Free/libre open source project

Defense/Mitigation

  • IOMMU( Intel vt-d)
  • Restrict on /dev/mem
  • Audit open() syscall with O_DIRECT
  • ret2usr protection
  • PaX's KERNEXEC stuff, RO for the memory areas that doesn't need write & NX on the most memory maps
  • check few possible backdoor implanted funcs: IDT, hypercall_table, exception_table
  • No selft-modifying code in hypervisor, code diversification won't work?
  • Block all accesses from guest vm to host I/O ports
  • KSM: perf trade-off
  • Proper entropy bits to aginst brute-force

NEVER Use VirtualBox

Using VirtualBox is STRONGLY DISCOURAGED, you should switch to a Xen or KVM-based virtualization.
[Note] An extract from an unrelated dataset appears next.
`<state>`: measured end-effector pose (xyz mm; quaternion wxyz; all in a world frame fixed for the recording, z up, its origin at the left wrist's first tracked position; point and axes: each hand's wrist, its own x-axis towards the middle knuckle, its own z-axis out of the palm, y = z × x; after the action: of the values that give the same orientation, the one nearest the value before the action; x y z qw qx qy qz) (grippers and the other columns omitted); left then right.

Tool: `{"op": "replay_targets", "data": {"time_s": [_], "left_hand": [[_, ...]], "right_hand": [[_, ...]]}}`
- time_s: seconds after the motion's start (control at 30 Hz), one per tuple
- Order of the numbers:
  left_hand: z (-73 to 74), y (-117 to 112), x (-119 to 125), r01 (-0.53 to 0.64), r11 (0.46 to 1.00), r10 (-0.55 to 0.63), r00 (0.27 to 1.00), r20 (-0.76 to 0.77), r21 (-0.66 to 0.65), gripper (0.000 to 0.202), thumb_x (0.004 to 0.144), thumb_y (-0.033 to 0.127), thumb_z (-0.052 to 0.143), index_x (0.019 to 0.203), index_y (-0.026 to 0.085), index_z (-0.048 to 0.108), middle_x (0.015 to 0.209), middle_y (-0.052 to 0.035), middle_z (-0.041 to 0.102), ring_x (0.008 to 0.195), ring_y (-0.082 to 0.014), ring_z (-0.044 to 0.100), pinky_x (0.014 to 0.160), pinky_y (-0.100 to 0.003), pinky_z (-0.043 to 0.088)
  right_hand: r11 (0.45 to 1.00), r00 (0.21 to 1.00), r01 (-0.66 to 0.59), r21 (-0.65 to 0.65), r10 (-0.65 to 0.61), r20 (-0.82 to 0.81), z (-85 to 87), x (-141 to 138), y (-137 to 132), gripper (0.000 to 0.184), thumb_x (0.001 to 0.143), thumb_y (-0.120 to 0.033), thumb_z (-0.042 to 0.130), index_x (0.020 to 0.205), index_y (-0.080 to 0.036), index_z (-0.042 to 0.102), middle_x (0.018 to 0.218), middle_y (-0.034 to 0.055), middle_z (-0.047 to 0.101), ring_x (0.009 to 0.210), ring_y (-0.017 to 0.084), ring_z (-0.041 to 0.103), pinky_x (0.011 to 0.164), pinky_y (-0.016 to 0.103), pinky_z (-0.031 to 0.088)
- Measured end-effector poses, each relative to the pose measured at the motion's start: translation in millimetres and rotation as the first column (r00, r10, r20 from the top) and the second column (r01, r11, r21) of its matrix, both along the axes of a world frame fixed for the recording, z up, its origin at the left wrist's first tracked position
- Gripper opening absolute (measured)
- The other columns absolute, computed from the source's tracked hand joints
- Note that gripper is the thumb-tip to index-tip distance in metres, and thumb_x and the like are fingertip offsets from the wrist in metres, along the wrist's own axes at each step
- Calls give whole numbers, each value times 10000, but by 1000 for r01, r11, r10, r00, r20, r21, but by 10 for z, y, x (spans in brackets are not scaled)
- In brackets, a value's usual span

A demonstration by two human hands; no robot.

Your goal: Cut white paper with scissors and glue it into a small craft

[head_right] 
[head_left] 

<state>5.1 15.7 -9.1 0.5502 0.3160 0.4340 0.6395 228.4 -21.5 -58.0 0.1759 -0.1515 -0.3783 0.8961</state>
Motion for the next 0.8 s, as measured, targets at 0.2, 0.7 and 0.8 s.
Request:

VirtualBox depends on its kernel moudule to function properly, but the module failed to adopt state-of-art security measures. VirtualBox doesn't support KERNEXEC, UDEREF, RANDKSTACK, or SMAP, as spender once said.

This will be reverted once the VirtualBox devs stop disabling SMAP unnecessarily, which seems like it will happen never. Anyone who cares about security of their host system shouldn't use VirtualBox, as it already precludes the use of KERNEXEC, UDEREF, and RANDKSTACK.

AVOID Xen If You Can

Xen is one of the earliest technology for virtualization for Linux kernel, it has many undesirable designs in a security-oriented perspective. Instead of separating or isolating different components, it uses a monolithic and complicated architecture. Any bugs in Dom0 could easily lead to the compromise of the entire system.

Dozens of critical vulnerabilities are discovered from Xen, about one to three each year, allowing the Guest to subvert the Host entirely. KVM is not fundamentally more secure than Xen, but has apparently somehow comes with less vulnerabilities.

See this paper.

Sometimes, it's still desirable to use Xen. KVM is a Type-II hypervisor, which is simply a module runs under the "big and fat" Linux kernel, while Xen is a true bare-metal Type-I hypervisor, contains nothing but the hypervisor itself. Although in practice Dom0 always uses Linux kernel, Xen still presents smaller attack surface as a hypervisor.

See Qubes OS Architecture, 3.2. Xen vs. KVM security architecture comparison, to see if Xen better suits your use case.